-- What you should do --
Every line between the top of the data below and the line with "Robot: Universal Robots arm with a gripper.", both ends included, must be retyped exactly.

*** The input ***

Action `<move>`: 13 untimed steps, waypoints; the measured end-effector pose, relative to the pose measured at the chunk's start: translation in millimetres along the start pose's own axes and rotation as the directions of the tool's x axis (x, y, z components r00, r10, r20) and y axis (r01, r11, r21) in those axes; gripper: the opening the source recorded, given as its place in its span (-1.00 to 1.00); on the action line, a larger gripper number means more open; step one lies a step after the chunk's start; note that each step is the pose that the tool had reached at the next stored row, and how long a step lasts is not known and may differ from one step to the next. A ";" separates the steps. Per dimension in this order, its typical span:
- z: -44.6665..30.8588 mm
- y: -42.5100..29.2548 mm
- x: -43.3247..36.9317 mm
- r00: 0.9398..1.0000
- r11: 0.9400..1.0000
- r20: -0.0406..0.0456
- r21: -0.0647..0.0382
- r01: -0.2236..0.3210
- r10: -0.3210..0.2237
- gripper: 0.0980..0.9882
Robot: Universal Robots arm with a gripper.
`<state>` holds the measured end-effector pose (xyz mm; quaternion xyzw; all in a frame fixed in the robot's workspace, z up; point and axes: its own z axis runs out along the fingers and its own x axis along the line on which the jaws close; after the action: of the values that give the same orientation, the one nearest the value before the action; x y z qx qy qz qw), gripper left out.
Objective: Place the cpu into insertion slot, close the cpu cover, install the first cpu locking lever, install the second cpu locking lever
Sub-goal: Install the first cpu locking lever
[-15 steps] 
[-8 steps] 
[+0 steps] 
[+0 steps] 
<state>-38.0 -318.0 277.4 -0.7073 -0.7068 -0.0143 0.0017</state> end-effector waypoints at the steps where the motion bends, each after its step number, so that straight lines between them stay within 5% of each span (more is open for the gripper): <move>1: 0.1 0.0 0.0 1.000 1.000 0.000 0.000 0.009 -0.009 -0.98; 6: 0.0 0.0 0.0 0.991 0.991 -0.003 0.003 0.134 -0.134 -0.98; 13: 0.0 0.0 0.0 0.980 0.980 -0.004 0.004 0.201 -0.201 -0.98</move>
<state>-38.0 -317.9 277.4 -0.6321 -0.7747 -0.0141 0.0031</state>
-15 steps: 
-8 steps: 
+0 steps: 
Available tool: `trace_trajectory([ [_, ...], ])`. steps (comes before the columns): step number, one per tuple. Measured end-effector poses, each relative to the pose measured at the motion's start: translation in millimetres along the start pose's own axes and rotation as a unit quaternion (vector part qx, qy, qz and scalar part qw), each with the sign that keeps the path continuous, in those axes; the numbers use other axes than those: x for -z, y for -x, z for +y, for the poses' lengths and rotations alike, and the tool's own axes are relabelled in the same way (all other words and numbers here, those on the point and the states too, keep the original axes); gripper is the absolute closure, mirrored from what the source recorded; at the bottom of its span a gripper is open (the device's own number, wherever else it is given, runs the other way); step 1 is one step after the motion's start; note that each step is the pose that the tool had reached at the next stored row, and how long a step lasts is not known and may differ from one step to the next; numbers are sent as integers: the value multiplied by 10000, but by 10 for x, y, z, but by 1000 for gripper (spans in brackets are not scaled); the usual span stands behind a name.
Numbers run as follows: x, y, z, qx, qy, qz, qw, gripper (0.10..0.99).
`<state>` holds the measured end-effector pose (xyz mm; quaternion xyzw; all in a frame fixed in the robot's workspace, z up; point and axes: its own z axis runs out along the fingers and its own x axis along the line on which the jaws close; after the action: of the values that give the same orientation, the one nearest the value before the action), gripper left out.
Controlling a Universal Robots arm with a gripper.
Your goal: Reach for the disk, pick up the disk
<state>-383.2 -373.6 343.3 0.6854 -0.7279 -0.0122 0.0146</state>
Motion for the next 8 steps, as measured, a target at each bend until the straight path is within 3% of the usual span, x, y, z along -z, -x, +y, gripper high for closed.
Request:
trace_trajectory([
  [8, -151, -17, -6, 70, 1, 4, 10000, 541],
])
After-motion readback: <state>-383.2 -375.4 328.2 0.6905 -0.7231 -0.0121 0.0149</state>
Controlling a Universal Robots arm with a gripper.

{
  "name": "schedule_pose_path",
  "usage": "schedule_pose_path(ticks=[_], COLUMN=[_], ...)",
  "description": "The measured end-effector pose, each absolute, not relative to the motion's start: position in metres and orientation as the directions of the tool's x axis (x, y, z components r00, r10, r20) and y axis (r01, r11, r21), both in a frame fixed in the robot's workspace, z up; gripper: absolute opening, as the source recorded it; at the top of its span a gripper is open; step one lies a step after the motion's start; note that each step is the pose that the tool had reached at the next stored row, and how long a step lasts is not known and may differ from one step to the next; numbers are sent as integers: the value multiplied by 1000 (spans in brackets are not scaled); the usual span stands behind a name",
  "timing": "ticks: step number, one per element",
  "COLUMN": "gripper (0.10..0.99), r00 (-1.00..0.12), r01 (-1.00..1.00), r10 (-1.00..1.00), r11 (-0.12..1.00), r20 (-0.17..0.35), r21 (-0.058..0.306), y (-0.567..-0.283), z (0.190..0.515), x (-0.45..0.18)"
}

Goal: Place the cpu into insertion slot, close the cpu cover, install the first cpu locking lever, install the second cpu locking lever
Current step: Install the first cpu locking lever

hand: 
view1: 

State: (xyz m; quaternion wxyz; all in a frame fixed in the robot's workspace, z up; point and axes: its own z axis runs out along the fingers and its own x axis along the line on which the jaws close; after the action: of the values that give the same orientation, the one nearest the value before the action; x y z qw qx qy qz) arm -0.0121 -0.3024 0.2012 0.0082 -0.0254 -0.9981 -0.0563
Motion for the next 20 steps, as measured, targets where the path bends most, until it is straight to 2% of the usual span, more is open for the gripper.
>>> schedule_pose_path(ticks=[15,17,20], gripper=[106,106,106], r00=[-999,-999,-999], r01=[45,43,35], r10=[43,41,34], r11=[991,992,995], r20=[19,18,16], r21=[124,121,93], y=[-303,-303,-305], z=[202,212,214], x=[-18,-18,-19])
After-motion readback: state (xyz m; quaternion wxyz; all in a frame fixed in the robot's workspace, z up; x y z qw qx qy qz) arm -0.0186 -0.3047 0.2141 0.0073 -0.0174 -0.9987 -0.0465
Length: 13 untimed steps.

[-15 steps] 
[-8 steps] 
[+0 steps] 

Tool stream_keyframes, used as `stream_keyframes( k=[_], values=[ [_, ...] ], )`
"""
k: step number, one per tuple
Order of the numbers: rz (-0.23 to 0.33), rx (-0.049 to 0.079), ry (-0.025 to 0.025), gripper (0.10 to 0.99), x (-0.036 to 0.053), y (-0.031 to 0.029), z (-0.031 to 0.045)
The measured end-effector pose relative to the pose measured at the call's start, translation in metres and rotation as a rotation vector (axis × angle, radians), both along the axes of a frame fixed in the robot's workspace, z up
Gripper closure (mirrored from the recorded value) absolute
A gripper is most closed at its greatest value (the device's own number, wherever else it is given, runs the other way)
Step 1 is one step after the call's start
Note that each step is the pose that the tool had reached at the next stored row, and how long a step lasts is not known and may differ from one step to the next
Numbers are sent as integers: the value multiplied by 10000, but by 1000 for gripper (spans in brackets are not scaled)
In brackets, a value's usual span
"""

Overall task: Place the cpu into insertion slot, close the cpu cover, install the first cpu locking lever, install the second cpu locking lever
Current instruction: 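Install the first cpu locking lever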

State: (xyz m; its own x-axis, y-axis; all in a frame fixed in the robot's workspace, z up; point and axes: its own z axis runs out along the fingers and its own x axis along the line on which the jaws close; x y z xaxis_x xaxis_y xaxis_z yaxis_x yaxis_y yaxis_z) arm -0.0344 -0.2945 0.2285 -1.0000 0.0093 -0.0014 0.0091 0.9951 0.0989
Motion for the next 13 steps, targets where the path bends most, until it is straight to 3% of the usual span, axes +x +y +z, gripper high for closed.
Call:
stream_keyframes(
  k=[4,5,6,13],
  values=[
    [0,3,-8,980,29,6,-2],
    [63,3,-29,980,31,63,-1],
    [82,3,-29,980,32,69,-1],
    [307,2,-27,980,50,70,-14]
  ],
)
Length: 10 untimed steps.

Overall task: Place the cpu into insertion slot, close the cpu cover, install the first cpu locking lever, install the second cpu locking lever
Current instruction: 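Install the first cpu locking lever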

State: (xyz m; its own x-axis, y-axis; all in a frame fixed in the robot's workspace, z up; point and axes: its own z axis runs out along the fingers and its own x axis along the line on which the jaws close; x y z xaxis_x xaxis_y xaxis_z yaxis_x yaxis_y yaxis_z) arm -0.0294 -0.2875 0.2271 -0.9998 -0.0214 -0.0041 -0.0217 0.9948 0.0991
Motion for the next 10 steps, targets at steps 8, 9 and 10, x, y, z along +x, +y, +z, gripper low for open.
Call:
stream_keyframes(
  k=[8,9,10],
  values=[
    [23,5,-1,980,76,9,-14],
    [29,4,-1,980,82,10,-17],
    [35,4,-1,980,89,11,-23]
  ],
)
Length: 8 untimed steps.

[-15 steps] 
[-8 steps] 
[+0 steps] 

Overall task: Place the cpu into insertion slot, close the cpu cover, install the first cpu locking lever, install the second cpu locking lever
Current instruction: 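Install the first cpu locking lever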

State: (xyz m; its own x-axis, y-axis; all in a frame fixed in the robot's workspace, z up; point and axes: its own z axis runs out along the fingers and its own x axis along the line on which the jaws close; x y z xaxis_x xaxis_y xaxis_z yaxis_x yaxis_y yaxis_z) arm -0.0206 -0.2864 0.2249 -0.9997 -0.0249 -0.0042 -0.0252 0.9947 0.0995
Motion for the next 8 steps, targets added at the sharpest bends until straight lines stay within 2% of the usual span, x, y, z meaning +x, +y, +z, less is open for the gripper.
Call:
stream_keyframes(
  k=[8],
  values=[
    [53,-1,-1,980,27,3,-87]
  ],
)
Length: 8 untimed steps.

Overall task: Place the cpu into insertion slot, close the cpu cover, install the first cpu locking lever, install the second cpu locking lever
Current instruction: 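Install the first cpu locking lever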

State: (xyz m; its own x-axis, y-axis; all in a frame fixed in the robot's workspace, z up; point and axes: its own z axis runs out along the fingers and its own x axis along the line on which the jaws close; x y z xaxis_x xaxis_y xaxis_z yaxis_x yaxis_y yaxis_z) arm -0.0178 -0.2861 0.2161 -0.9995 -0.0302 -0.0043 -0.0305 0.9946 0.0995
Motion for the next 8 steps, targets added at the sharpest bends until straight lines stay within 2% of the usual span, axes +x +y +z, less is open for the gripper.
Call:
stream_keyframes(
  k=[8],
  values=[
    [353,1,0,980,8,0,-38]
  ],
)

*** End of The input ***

-- Answer for this exercise --
Action `<move>`: 13 untimed steps, waypoints; the measured end-effector pose, relative to the pose measured at the chunk's start: translation in millimetres along the start pose's own axes and rotation as the directions of the tool's x axis (x, y, z components r00, r10, r20) and y axis (r01, r11, r21) in those axes; gripper: the opening the source recorded, given as its place in its span (-1.00 to 1.00); on the action line, a larger gripper number means more open; step one lies a step after the chunk's start; note that each step is the pose that the tool had reached at the next stored row, and how long a step lasts is not known and may differ from one step to the next. A ";" separates the steps. Per dimension in this order, its typical span:
- z: -44.6665..30.8588 mm
- y: -42.5100..29.2548 mm
- x: -43.3247..36.9317 mm
- r00: 0.9398..1.0000
- r11: 0.9400..1.0000
- r20: -0.0406..0.0456
- r21: -0.0647..0.0382
- r01: -0.2236..0.3210
- r10: -0.3210..0.2237
- gripper: 0.0980..0.9882
Robot: Universal Robots arm with a gripper.

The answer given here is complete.